Payne Points of Wealth
In this episode of Payne Points of Wealth, we sit down with veteran journalist Justin Baer, Deputy Markets Editor for The Wall Street Journal and author of the new book House of Fidelity: The Rise of the Johnson Dynasty and the Company That Changed American Investing.
Justin takes us deep inside the remarkable, largely private story of Fidelity Investments — from its origins in 1940s Boston to becoming a financial giant serving nearly one in five American adults.
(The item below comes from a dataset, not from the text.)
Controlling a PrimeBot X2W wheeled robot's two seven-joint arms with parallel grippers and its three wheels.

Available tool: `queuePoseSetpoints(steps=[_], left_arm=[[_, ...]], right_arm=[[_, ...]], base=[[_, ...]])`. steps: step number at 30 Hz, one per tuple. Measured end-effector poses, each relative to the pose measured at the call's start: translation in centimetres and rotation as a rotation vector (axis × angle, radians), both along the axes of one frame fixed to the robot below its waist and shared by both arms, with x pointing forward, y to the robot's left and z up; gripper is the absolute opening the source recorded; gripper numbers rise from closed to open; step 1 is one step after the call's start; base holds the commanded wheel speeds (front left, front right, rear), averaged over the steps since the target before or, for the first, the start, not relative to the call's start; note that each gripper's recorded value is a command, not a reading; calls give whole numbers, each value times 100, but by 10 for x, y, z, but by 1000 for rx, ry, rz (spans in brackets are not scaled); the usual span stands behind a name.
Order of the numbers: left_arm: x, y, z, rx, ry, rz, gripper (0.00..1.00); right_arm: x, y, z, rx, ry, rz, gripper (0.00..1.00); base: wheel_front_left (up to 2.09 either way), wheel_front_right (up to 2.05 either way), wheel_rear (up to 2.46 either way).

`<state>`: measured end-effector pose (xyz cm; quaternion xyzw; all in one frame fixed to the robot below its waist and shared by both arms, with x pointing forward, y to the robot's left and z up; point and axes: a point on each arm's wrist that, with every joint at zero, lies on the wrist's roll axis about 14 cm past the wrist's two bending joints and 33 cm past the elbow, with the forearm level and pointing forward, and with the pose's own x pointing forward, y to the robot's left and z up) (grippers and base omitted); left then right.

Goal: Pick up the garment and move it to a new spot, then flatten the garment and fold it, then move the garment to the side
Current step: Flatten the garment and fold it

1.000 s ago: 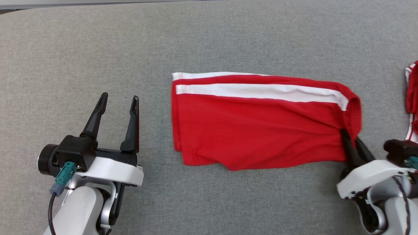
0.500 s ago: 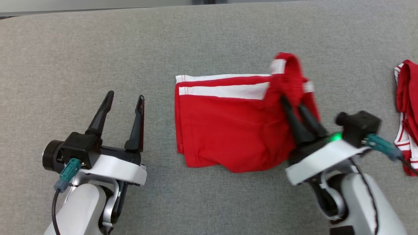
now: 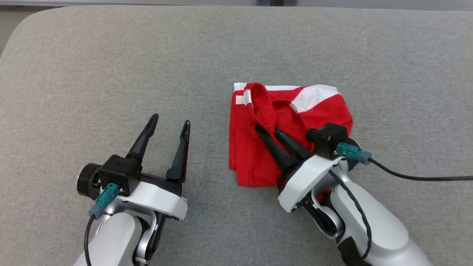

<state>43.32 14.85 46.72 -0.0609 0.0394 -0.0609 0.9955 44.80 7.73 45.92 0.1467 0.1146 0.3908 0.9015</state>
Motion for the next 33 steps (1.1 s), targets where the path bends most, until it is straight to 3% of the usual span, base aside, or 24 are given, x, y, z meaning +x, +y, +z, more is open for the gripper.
queuePoseSetpoints(steps=[3, 5, 6, 14, 21, 28, 33], left_arm=[[-2, 2, -3, 2, 7, 6, 100], [-2, 1, -4, 1, 9, 2, 100], [-2, 1, -4, 1, 9, 2, 100], [0, -1, -10, -2, 23, -3, 100], [5, -6, -11, -3, 20, -13, 100], [15, -4, 4, 0, -37, 0, 100], [19, -5, 14, -14, -67, 0, 100]], right_arm=[[5, 5, -7, 0, 7, 5, 2], [7, 7, -12, -5, 10, 10, 45], [7, 7, -12, -5, 10, 10, 99], [-4, 28, -9, 7, -11, 94, 100], [-13, 38, 30, 118, -99, 128, 100], [24, -17, 76, 258, -190, -105, 100], [48, -89, 84, 226, -265, -339, 100]], base=[[0, 0, 0], [0, 0, 0], [0, 0, 0], [0, 0, 0], [0, 0, 0], [0, 0, 0], [0, 0, 0]])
We explore the Johnson family’s three‑generation leadership, the cultural tension between active stock pickers and passive investing, and how Fidelity quietly reinvented itself through retirement plans, brokerage platforms, and advisor custody while the rest of Wall Street was focused elsewhere.
We discuss:
- Why Fidelity missed (and later adapted to) the indexing and ETF revolutions
- How the 401(k), brokerage, and custody businesses became Fidelity’s true growth engines
- The contrasting leadership styles of Ted Johnson, Ned Johnson, and Abigail Johnson
- Cultural clashes, succession battles, and pivotal moments inside a private financial empire
- What Fidelity’s story reveals about family businesses, long‑term thinking, and organic growth
This conversation is part financial history, part business strategy, and part leadership study, essential listening for investors, advisors, and anyone interested in how American investing really evolved.
Plus: Justin shares the album that changed his worldview — and why Talking Heads still matter.